[Records from a data source]
┄┄┄┄┄┄

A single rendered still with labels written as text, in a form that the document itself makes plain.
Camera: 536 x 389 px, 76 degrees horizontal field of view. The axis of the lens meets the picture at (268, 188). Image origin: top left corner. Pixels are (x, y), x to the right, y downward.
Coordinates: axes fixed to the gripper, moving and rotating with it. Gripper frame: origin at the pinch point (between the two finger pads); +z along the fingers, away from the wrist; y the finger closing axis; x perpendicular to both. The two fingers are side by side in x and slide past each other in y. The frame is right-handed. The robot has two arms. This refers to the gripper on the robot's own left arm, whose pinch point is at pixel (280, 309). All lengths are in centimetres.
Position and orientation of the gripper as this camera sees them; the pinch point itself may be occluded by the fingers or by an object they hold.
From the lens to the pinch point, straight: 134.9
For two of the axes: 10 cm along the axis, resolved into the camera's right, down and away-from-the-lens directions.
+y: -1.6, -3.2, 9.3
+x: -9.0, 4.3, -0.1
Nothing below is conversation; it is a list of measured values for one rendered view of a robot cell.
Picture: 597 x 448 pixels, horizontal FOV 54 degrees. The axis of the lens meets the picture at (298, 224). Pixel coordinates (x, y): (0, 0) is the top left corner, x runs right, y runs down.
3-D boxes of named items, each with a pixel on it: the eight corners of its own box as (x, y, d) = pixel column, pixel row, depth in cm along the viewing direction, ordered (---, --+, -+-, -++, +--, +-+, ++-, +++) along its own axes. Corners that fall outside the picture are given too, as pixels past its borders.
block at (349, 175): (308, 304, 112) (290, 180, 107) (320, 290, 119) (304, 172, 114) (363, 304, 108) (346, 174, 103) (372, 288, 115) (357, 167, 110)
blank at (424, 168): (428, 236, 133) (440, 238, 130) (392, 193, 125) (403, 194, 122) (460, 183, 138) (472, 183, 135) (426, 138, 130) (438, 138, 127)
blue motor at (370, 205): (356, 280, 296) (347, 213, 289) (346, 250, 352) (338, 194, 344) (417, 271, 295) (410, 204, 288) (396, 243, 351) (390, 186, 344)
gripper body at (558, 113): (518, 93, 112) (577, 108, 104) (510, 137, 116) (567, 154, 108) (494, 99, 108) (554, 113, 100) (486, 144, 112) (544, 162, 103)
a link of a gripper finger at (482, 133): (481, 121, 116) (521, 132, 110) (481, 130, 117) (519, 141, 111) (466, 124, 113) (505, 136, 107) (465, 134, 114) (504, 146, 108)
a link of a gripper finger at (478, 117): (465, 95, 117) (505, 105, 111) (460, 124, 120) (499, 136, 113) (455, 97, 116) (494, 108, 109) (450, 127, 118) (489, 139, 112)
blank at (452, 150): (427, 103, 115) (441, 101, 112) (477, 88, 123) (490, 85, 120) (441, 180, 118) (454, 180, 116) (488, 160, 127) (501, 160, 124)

┄┄┄┄┄┄

#### Task
Only lines that hold the string "itself" belong in the answer, so copy every one of them from the records.

#### Answer section
A single rendered still with labels written as text, in a form that the document itself makes plain.
Position and orientation of the gripper as this camera sees them; the pinch point itself may be occluded by the fingers or by an object they hold.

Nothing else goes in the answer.